Análise do Vasospasmo Cerebral em um Modelo Murine de Hemorragia Subaracnóide com Ultrassom Duplex Transcranial de Alta Frequência

Published: June 3, 2021 doi: 10.3791/62186
* These authors contributed equally

Summary

O objetivo deste manuscrito é apresentar um método baseado em sonografia que permita imagens in vivo do fluxo sanguíneo em artérias cerebrais em camundongos. Demonstramos sua aplicação para determinar alterações nas velocidades de fluxo sanguíneo associadas ao vasospasmo em modelos murinos de hemorragia subaracnóide (SAH).

Abstract

O vasospasmo cerebral que ocorre nas semanas após a hemorragia subaracnóide, um tipo de derrame hemorrágico, contribui para isquemia cerebral retardada. Um problema encontrado em estudos experimentais usando modelos murinos de SAH é que faltam métodos para monitoramento in vivo de vasospasmo cerebral em camundongos. Aqui, demonstramos a aplicação de ultrassom de alta frequência para realizar exames de sonografia duplex transcranária em camundongos. Utilizando o método, as artérias carótidas internas (ICA) puderam ser identificadas. As velocidades de fluxo sanguíneo nas ICAs intracranianas foram aceleradas significativamente após a indução de SAH, enquanto as velocidades de fluxo sanguíneo nas ICAs extracranianas permaneceram baixas, indicando vasospasmo cerebral. Em conclusão, o método aqui demonstrado permite o monitoramento in vivo funcional e não invasivo do vasospasmo cerebral em um modelo MURine SAH.

Introduction

A hemorragia subaracnóide espontânea (SAH) é uma forma de derrame hemorrágico causado principalmente pela ruptura de um aneurisma intracraniano1. O desfecho neurológico é influenciado principalmente por dois fatores: lesão cerebral precoce (EBI), causada pelos efeitos do sangramento e da isquemia cerebral global transitória associada, e isquemia cerebral retardada (ICD), que ocorre durante as semanas seguintes ao sangramento2,3. O ICD foi relatado para afetar até 30% dos pacientes de HAS2. A fisiopasiologia do ICD envolve vasospasmo cerebral angiográfico, microcirculação perturbada causada por microvasospasmos e microtrombose, depressões corticais e efeitos desencadeados pela inflamação4. Infelizmente, a fisiopatologia exata permanece incerta e não há tratamento disponível que efetivamente previne o DCI3. Portanto, o ICD é investigado em muitos estudos clínicos e experimentais.
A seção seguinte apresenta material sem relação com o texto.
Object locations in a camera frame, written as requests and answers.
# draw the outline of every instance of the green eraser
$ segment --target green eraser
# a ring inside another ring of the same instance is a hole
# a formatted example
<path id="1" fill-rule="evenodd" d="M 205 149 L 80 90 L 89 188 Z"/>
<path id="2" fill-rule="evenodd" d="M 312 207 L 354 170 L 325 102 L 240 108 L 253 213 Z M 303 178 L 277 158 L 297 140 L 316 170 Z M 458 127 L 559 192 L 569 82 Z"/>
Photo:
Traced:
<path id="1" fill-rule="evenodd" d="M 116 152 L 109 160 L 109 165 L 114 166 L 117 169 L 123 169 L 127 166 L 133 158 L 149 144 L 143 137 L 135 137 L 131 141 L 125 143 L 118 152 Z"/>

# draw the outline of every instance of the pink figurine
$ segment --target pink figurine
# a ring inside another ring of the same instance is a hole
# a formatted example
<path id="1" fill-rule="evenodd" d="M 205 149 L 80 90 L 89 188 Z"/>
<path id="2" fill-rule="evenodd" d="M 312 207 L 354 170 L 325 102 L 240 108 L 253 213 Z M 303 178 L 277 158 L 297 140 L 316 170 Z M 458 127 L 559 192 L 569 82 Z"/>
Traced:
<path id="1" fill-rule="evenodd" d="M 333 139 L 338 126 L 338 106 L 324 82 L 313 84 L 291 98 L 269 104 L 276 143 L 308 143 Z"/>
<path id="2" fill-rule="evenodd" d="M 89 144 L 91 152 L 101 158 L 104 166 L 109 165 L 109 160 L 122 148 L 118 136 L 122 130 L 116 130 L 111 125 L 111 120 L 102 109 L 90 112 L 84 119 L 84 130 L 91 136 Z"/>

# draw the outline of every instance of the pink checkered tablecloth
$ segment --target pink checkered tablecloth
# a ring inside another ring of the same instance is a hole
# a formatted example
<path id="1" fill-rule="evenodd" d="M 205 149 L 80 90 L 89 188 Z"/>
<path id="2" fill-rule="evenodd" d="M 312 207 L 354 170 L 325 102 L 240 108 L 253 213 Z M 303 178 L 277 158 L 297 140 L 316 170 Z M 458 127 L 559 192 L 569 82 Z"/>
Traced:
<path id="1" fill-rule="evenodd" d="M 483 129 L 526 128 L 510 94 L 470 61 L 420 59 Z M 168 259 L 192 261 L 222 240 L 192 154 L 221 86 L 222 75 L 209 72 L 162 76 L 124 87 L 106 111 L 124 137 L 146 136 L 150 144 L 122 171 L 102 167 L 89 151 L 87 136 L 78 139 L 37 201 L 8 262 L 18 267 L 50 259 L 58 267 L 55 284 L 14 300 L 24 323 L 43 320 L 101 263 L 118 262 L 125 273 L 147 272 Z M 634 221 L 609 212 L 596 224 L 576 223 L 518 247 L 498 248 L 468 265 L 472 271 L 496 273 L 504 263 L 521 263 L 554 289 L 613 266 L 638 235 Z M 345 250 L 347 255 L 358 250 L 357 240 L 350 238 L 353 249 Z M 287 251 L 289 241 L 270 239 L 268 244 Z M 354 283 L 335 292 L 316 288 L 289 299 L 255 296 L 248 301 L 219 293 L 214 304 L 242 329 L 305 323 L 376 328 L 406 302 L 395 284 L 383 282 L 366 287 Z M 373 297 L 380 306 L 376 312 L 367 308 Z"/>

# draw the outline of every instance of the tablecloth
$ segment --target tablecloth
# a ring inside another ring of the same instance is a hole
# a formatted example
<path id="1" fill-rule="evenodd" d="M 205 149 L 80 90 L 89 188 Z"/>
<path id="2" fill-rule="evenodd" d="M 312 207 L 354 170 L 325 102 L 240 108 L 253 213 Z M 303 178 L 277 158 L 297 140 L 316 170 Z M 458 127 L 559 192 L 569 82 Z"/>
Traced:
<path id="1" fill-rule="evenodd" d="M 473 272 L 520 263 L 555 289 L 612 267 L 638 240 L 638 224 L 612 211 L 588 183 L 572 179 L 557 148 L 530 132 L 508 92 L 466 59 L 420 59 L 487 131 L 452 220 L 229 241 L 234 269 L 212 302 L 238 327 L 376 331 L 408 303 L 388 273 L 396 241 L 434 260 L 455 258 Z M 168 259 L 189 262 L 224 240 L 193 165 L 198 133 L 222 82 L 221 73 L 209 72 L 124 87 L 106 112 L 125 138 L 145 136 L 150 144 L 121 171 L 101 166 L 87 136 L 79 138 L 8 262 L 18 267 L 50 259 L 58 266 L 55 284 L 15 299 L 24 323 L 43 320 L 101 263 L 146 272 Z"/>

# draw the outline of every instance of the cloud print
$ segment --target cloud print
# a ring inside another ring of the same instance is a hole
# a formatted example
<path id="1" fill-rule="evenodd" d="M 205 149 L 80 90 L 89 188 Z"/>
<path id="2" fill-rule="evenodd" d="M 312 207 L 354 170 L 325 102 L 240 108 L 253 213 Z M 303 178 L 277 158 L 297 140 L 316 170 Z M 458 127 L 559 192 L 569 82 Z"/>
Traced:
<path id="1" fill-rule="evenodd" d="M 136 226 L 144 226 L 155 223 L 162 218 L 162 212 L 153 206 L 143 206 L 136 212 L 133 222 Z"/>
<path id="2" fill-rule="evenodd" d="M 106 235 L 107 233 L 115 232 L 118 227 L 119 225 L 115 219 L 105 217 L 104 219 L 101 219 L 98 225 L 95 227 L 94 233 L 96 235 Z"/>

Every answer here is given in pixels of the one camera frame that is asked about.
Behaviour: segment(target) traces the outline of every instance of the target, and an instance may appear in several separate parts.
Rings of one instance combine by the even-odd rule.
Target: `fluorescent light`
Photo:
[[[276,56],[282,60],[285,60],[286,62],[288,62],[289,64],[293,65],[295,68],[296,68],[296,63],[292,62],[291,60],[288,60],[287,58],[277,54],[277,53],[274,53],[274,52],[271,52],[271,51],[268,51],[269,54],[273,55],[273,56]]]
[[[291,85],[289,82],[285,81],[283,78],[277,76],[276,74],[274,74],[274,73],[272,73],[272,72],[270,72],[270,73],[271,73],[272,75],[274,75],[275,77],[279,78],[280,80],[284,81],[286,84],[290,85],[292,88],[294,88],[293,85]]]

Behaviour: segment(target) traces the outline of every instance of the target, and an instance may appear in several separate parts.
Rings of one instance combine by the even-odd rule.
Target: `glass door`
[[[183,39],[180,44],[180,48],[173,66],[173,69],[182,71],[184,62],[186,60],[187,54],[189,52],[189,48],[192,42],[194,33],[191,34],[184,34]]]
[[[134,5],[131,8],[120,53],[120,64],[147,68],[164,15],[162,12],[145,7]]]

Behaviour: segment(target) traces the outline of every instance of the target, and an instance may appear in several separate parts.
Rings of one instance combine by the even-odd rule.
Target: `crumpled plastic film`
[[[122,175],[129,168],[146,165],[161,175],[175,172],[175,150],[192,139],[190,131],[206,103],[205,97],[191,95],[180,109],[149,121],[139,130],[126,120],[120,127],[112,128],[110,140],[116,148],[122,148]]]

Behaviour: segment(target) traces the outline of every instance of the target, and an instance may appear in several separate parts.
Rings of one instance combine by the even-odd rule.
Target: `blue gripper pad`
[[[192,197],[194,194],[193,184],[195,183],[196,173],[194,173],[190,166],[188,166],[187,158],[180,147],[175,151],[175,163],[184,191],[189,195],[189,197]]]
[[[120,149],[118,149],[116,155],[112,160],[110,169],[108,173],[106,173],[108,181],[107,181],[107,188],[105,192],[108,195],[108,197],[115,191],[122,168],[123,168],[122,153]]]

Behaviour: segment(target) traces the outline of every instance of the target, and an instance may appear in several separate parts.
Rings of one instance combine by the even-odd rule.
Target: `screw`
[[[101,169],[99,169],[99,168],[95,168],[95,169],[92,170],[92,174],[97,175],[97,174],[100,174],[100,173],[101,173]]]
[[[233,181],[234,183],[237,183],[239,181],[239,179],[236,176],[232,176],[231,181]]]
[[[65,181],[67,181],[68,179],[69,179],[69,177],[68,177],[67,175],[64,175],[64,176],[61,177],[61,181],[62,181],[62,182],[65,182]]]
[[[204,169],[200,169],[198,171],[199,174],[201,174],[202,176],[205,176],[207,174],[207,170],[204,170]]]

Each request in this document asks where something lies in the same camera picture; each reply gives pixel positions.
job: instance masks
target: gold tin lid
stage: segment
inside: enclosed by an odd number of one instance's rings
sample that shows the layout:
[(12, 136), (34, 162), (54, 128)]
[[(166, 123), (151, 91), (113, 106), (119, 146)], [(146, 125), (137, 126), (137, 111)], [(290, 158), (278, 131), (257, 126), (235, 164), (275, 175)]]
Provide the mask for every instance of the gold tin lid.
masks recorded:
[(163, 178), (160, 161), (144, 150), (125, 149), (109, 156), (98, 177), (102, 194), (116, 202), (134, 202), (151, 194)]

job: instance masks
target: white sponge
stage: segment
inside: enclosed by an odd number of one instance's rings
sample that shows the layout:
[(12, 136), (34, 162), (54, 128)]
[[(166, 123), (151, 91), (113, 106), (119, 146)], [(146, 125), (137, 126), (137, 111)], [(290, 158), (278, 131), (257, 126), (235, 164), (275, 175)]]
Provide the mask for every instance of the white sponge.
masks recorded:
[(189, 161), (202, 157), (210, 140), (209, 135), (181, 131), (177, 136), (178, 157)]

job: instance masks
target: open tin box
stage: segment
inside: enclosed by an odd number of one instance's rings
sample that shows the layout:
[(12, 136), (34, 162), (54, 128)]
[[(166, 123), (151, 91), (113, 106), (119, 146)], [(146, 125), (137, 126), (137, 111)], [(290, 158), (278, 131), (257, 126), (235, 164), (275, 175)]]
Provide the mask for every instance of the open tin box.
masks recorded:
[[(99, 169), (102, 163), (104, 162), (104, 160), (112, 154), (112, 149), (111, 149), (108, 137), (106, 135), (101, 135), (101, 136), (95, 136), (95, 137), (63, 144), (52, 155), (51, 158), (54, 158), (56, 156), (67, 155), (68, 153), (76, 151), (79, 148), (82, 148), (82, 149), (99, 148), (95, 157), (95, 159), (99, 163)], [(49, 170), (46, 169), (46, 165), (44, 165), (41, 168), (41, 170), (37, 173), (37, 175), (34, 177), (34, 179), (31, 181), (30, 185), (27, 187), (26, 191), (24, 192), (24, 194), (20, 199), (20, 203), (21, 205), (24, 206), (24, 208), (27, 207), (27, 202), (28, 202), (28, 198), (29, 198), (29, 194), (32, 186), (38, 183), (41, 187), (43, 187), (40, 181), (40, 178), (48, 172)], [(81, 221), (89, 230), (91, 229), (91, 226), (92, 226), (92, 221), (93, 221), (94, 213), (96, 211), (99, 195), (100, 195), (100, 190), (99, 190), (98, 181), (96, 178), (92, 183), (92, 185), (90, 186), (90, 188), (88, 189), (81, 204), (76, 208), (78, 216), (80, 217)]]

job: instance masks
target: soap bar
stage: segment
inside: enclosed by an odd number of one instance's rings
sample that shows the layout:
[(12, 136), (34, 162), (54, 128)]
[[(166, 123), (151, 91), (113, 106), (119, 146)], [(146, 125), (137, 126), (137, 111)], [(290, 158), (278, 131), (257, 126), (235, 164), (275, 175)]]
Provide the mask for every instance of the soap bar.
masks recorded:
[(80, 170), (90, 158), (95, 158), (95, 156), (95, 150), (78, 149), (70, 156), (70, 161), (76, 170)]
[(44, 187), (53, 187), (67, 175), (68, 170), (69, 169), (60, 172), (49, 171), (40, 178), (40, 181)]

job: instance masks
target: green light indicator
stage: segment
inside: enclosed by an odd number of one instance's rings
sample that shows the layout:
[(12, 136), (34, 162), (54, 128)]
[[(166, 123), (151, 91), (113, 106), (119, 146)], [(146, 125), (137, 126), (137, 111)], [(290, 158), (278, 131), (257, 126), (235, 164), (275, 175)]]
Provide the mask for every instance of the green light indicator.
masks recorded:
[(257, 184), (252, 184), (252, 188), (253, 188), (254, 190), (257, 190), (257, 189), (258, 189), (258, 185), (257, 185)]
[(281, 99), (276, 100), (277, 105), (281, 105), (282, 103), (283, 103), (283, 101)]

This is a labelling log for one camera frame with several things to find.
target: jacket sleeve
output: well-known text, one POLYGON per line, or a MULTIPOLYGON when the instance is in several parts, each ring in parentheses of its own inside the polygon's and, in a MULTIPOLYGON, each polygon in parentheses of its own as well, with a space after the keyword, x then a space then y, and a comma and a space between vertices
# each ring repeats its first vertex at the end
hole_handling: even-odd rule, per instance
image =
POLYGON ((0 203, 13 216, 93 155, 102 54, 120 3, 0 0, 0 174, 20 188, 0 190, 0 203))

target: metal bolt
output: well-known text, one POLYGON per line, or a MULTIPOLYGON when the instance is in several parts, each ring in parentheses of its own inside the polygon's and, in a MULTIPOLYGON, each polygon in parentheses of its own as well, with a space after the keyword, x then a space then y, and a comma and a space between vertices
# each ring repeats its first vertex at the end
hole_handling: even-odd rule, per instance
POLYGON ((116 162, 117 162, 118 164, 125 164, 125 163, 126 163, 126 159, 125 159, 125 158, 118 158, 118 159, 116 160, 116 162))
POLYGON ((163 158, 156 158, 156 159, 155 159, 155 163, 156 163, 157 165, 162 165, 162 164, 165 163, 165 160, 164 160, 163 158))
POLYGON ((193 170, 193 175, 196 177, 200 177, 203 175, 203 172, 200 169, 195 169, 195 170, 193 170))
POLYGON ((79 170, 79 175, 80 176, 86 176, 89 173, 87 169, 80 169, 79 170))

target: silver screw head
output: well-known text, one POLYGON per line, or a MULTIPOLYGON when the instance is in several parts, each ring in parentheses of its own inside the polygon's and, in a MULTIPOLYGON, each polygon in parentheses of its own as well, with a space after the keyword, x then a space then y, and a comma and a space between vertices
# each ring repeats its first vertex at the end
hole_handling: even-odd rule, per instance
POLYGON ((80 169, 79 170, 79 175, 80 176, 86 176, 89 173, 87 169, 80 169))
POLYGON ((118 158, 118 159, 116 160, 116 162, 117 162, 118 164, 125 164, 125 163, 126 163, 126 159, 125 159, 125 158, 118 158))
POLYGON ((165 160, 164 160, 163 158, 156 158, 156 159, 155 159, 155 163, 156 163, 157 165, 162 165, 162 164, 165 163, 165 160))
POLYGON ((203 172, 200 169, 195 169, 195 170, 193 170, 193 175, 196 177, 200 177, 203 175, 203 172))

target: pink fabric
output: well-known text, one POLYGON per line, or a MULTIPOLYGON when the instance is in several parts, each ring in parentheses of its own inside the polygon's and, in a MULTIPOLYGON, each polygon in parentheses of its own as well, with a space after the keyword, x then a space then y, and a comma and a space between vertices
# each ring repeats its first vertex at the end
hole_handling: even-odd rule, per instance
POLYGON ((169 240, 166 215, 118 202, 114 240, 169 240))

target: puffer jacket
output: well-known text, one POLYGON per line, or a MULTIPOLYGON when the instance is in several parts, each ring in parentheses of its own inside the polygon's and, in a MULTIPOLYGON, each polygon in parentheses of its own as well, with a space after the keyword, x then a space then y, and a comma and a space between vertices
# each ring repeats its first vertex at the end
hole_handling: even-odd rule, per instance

Atualmente, a maioria dos estudos experimentais sobre HAS utiliza pequenos modelos animais, especialmente em camundongos5,6,7,8,9,10,11,12,13. Nesses estudos, o vasospasmo cerebral é frequentemente investigado como ponto final. É comum determinar o grau de vasospasmo ex vivo. Isso porque faltam métodos não invasivos para exame in vivo do vasospasmo cerebral que requerem pouco tempo de anestesia e impondo pouca angústia aos animais. No entanto, o exame do vasospasmo cerebral in vivo seria vantajoso. Isso porque permitiria estudos longitudinais in vivo sobre vasospasmo em camundongos (ou seja, imagem de vasospasmo cerebral em diferentes pontos de tempo durante os dias após a indução de SAH). Isso aumentaria a comparabilidade dos dados adquiridos em diferentes pontos de tempo. Além disso, usar um desenho de estudo longitudinal é uma estratégia para reduzir o número de animais.

Aqui demonstramos o uso de ultrassom transcranário de alta frequência para determinar o fluxo sanguíneo em artérias cerebrais em camundongos. Mostramos que, semelhante à sonografia doppler transcraniana (TCD) ou sonografia duplex codificada por cores transcranianas (TCCD) na prática clínica14,15,16,17,18, este método pode ser usado para monitorar o vasospasmo cerebral medindo as velocidades de fluxo sanguíneo das artérias intracranianas após a indução da SAH no modelo murina.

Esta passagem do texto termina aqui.